Lundi 26 mai 2008

 

Mes amis de papier

Ce week-end, j'ai extirpé de la grande pièce qui nous sert de grenier dans la maison de campagne une vieille valise blanche d'un autre âge. Il a fallu que je prenne quelques risques, car des tas d'objets improbables (abat-jour démodés, vieilles tables inutilisés, poupées au crâne dégarni, etc.) se trouvaient entassés en équilibre sur cette valise qui n'avait pas été ouverte depuis des années. Je savais ce qui se trouvait dans cette valise. Ce n'était pas vraiment une surprise quand j'ai défait le loquet pour l'ouvrir. Mais tout de même, j'ai été un peu impressionnée. La valise était remplie de toutes les lettres que j'ai reçues depuis que j'ai été en âge de lire, jusqu'à l'année où j'ai définitivement quitté la maison familiale et  me suis installée à Évaville. En gros, presque vingt années de correspondance. Dans cette grosse valise blanche se trouvaient des centaines de lettres, toutes adressées à mon nom et gardées minutieusement dans leurs enveloppes d'origine et entassées selon l'ordre chronologique.

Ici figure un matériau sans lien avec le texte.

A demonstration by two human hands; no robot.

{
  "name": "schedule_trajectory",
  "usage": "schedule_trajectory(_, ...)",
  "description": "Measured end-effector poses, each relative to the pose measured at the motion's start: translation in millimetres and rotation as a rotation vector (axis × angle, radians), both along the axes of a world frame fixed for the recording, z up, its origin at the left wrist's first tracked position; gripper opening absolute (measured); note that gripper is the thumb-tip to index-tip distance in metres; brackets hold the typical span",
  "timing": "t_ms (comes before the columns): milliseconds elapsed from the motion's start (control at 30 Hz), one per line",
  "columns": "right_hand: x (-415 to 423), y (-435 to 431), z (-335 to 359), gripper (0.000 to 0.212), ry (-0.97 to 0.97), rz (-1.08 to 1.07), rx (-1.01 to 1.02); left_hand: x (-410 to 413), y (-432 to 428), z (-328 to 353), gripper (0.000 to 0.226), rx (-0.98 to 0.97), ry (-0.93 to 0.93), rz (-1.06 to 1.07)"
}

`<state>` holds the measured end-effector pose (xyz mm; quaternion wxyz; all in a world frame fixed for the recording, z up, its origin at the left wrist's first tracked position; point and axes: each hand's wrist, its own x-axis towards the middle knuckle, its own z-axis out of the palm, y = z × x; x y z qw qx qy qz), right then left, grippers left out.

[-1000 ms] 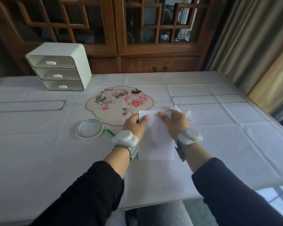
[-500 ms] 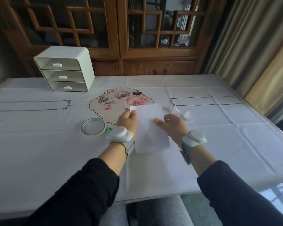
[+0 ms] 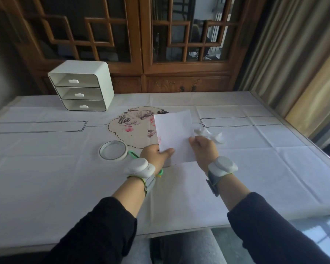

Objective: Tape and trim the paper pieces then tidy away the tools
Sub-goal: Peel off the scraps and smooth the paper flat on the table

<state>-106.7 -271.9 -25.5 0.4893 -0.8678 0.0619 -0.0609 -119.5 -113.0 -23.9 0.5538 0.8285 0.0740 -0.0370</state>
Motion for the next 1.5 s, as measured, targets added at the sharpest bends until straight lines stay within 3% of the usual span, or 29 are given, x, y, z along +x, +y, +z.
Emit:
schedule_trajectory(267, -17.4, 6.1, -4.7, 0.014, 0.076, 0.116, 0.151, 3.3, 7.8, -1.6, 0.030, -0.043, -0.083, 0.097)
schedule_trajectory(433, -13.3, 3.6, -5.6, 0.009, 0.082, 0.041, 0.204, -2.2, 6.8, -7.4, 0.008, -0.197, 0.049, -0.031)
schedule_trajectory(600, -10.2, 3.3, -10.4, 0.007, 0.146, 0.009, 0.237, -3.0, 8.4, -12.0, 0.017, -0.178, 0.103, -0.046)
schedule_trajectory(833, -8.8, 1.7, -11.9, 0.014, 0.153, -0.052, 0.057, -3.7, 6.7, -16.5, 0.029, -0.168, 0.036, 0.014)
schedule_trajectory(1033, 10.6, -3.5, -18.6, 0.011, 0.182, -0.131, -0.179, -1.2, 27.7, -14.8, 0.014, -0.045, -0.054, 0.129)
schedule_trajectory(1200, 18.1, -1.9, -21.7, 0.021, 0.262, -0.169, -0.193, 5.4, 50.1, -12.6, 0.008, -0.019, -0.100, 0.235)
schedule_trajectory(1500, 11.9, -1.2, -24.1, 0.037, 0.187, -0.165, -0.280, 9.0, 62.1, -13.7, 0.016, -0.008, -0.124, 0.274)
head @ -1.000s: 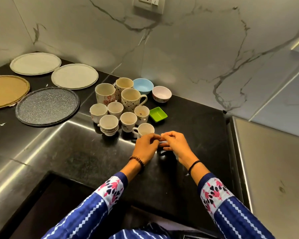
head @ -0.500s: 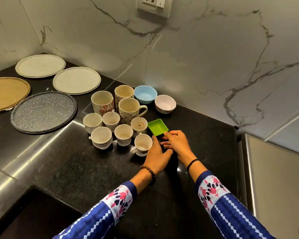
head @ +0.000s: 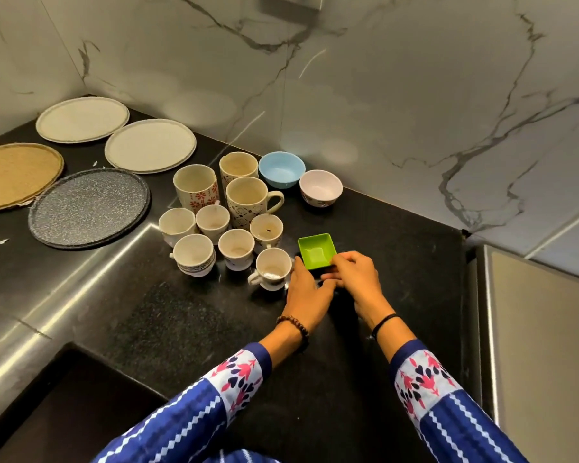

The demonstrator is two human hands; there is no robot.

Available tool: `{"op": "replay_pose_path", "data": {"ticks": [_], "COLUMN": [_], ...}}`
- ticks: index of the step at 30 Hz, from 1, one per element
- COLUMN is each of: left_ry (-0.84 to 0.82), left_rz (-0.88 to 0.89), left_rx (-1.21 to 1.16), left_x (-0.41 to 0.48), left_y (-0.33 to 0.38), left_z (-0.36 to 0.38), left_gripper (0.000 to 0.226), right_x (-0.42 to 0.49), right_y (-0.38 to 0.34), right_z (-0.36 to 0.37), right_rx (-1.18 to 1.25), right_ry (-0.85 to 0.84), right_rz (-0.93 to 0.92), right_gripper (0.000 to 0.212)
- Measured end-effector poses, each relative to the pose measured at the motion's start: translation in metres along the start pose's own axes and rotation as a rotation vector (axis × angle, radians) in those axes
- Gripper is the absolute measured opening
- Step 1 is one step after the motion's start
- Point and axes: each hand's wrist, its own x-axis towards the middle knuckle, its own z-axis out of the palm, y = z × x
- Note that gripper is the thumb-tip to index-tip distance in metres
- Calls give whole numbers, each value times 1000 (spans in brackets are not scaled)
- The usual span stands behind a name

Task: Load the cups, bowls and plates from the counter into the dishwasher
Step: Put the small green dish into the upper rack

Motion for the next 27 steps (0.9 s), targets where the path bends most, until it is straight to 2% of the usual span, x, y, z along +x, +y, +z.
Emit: {"op": "replay_pose_path", "data": {"ticks": [3,5,13,18,27], "left_ry": [-40,-71,-220,-426,-814], "left_rz": [16,52,109,161,247], "left_rx": [15,-3,65,111,302], "left_x": [-20,-31,-80,-122,-227], "left_y": [-1,-4,-24,-42,-65], "left_z": [-3,-6,-11,6,86], "left_gripper": [34,25,45,45,48], "right_x": [-26,-44,-130,-196,-312], "right_y": [16,27,74,111,200], "right_z": [-18,-30,-65,-89,-170], "right_rx": [38,80,238,372,696], "right_ry": [29,36,109,235,510], "right_rz": [2,10,-1,58,149], "right_gripper": [11,11,8,38,28]}}
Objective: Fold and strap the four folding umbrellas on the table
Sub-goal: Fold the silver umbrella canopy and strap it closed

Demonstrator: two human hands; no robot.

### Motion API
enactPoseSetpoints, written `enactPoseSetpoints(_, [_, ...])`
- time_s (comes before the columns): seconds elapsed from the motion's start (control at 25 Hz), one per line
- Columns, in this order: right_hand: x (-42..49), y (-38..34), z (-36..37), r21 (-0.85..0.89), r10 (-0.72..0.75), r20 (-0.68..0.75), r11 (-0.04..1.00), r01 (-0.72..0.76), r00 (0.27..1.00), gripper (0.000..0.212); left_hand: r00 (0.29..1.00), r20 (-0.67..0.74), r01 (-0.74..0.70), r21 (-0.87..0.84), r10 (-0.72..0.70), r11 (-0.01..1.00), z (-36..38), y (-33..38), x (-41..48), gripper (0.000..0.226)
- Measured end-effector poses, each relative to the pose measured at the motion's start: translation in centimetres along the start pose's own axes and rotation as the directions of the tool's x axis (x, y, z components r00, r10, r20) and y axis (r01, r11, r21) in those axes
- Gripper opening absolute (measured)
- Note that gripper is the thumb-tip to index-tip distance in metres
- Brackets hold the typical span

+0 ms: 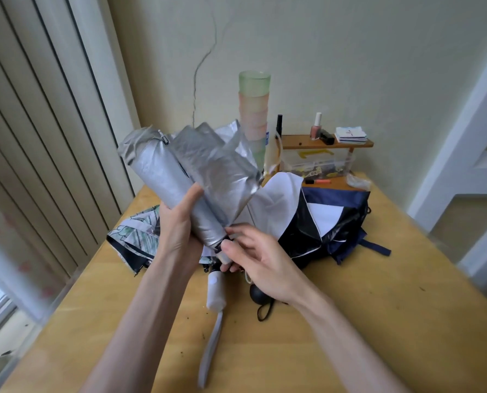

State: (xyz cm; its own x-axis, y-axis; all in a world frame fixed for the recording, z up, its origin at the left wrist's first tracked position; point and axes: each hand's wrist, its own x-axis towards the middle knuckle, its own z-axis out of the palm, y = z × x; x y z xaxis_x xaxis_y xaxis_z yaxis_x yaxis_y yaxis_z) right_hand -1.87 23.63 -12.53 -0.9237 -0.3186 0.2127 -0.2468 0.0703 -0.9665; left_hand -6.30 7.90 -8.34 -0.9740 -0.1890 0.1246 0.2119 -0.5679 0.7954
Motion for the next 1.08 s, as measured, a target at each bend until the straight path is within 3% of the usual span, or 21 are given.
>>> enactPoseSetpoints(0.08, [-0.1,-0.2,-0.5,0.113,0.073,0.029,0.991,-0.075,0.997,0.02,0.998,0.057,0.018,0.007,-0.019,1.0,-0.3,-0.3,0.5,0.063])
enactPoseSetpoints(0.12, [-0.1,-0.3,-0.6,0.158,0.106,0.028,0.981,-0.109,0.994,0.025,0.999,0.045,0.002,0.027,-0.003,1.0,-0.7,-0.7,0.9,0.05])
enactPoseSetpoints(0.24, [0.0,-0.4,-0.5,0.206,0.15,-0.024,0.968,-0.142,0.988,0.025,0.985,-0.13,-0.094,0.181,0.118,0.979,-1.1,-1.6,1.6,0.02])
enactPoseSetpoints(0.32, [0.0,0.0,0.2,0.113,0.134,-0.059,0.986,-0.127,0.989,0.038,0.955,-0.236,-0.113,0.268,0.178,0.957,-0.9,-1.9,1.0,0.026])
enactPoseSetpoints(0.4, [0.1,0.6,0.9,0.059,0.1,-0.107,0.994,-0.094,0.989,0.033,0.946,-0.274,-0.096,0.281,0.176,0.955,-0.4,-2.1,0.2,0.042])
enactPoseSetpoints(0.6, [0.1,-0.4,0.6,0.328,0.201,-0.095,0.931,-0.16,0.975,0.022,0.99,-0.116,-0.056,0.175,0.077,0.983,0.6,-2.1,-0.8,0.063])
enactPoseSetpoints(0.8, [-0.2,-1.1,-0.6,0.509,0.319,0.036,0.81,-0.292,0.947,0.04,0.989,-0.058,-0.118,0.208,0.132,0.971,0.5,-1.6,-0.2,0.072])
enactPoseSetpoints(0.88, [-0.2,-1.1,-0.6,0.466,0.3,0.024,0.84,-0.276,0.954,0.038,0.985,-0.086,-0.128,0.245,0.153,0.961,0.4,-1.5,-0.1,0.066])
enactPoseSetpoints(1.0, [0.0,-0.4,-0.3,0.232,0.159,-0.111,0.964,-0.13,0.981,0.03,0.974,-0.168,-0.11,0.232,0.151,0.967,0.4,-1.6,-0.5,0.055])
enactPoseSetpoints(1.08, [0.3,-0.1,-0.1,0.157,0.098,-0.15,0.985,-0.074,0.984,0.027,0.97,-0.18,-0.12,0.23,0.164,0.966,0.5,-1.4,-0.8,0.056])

Lorsque ma mère m'a vu ressortir cette vieille valise et relire quelques lettres, elle s'est amusée : "Alors, les nouvelles sont fraîches ?" Puis, comme à chaque fois que je ressors de vieilles archives, elle s'est exclamée : "Ah, tu vas faire un peu de tri ? Tu vas au moins jeter les enveloppes, n'est-ce pas ?" Ma mère n'a jamais compris pourquoi je me suis toujours acharnée à garder le moindre courrier personnel qui m'était adressé et, qui plus est, à refuser de jeter l'enveloppe l'accompagnant (tout au plus acceptais-je de découper le timbre lorsqu'il était joli et rare). A vrai dire, je ne sais pas moi-même pourquoi j'ai gardé tout cela. Certainement y a-t-il là un symptôme un peu maladif à maintenir intactes les traces du passé, comme si je voulais constituer de ma vie une sorte de petit musée personnel. Peut-être est-ce une façon également de lutter contre la vanité de l'existence. Je crois que c'est aussi une manière de respecter les gens qui, à un moment donné, ont été mes amis ou, du moins, ont pensé à moi et m'ont écrit, partageant avec moi un peu de leur quotidien.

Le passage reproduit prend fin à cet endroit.